## *Very Deep Convolutional Networks for Large-Scale Image Recognition, by K. Simonyan and A. Zisserman*
One model in the paper denoted as D or VGG-16 has 16 deep layers. An implementation in Java Caffe (http://caffe.berkeleyvision.org/) has been
used for training the model on the ImageNet ILSVRC-2012 (http://imagenet.
org/challenges/LSVRC/2012/) dataset, which includes images of 1,000 classes and is split into three sets:
training (1.3 million images), validation (50,000 images), and testing (100,000 images). Each image
is (224 x 224) on three channels. The model achieves 7.5% top 5 error on ILSVRC-2012-val and
7.4% top 5 error on ILSVRC-2012-test.


The goal of this competition is to estimate the content of photographs for the purpose of retrieval and
automatic annotation using a subset of the large hand-labeled ImageNet dataset (10 million labeled
images depicting 10,000 + object categories) as training. Test images will be presented with no
initial annotation—no segmentation or labels—and **algorithms will have to produce labelings
specifying what objects are present in the images**.

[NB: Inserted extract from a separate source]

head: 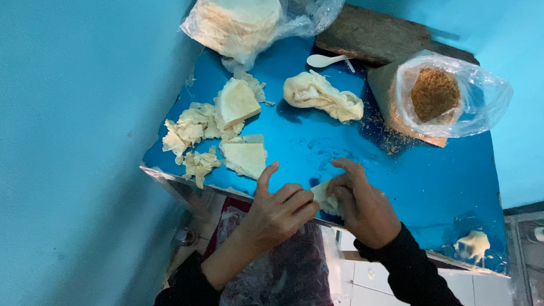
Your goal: The person picks up flat pale food pieces from a blue metal table, rolls each piece by hand, dips the rolled piece into a plastic bag of brown powder, and places the coated piece onto a growing pile on the table. The cycle repeats continuously throughout the clip.
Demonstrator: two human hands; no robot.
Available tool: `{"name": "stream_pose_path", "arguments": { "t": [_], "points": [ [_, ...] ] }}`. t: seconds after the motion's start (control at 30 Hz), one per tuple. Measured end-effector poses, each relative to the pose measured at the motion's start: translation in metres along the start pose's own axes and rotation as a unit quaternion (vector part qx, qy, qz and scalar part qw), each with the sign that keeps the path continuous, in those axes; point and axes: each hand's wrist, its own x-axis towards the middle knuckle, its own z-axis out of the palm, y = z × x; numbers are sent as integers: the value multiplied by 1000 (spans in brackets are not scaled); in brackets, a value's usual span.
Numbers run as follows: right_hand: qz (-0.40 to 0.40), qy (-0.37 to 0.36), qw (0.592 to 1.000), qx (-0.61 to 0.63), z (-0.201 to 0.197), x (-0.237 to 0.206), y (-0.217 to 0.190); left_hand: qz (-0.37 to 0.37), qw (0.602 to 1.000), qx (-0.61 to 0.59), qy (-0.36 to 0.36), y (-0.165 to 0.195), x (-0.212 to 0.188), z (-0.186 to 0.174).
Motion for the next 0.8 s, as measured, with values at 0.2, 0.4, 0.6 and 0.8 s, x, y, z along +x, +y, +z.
{"name": "stream_pose_path", "arguments": {
  "t": [0.2,0.4,0.6,0.8],
  "points": [
    [-68,-11,997,-20,6,-1,1,-9,1000,-1,4,3,2,4],
    [-23,-16,998,55,1,1,6,-22,1000,-9,-3,2,1,3],
    [14,-60,996,60,3,2,-2,-33,999,-17,18,4,1,10],
    [35,-48,988,142,-8,4,-2,-16,1000,-4,7,2,-2,7]
  ]
}}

The weights learned by the model implemented in Caffe have been directly converted in Keras (for
more information refer to: https://gist.github.com/baraldilorenzo/07d7802847aaad0a35d3) and can be used for
preloading into the Keras model, which is implemented here as described in the paper.

**Additional code** https://gist.github.com/nitish11/73ba862753929e08b3b319ff1e8c9c09

In [None]:
from keras import backend as K
from keras.models import Sequential
from keras.layers.core import Flatten, Dense, Dropout
from keras.layers.convolutional import Conv2D, MaxPooling2D, ZeroPadding2D
from keras.optimizers import SGD
import cv2, numpy as np

### Defining Network

In [None]:
# define a VGG16 network
# 16 Layers
def VGG_16(weights_path=None):
    model = Sequential()
    #-----------------------------------------------------
    model.add(ZeroPadding2D((1,1),input_shape=(3,224,224)))
    model.add(Conv2D(64, (3, 3), activation='relu'))               # 1- layer
    
    model.add(ZeroPadding2D((1,1)))    
    model.add(Conv2D(64, (3, 3), activation='relu'))               # 2- layer
    
    model.add(MaxPooling2D((2,2), strides=(2,2)))
    #----------------------------------------------------- 
    model.add(ZeroPadding2D((1,1)))
    model.add(Conv2D(128, (3, 3), activation='relu'))              # 3- layer
    
    model.add(ZeroPadding2D((1,1)))
    model.add(Conv2D(128, (3, 3), activation='relu'))              # 4- layer
    
    model.add(MaxPooling2D((2,2), strides=(2,2)))
    #-----------------------------------------------------
    model.add(ZeroPadding2D((1,1)))
    model.add(Conv2D(256, (3, 3), activation='relu'))              # 5- layer
    
    model.add(ZeroPadding2D((1,1)))
    model.add(Conv2D(256, (3, 3), activation='relu'))              # 6- layer
    
    model.add(ZeroPadding2D((1,1)))
    model.add(Conv2D(256, (3, 3), activation='relu'))              # 7- layer
    
    model.add(MaxPooling2D((2,2), strides=(2,2)))
    #-----------------------------------------------------
    
    model.add(ZeroPadding2D((1,1)))
    model.add(Conv2D(512, (3, 3), activation='relu'))              # 8- layer
   
    model.add(ZeroPadding2D((1,1)))
    model.add(Conv2D(512, (3, 3), activation='relu'))              # 9- layer
    
    model.add(ZeroPadding2D((1,1)))
    model.add(Conv2D(512, (3, 3), activation='relu'))              # 10- layer
    
    model.add(MaxPooling2D((2,2), strides=(2,2)))
    #-----------------------------------------------------
    model.add(ZeroPadding2D((1,1)))
    model.add(Conv2D(512, (3, 3), activation='relu'))              # 11- layer
    
    model.add(ZeroPadding2D((1,1)))
    model.add(Conv2D(512, (3, 3), activation='relu'))              # 12- layer
    
    model.add(ZeroPadding2D((1,1)))
    model.add(Conv2D(512, (3, 3), activation='relu'))              # 13- layer
    
    model.add(MaxPooling2D((2,2), strides=(2,2)))
    #-----------------------------------------------------
    model.add(Flatten())

    #top layer of the VGG net
    model.add(Dense(4096, activation='relu'))                     # 14- layer
    model.add(Dropout(0.5))
    model.add(Dense(4096, activation='relu'))                     # 15- layer
    model.add(Dropout(0.5))
    model.add(Dense(1000, activation='softmax'))                  # 16- layer

    if weights_path:
        model.load_weights(weights_path)

    return model

### Download Image and Prediciting
For obtain the witghs of the model you can search in google for:
        - download vgg16_weights.h5  (https://drive.google.com/uc?id=0Bz7KyqmuGsilT0J5dmRCM0ROVHc&export=download)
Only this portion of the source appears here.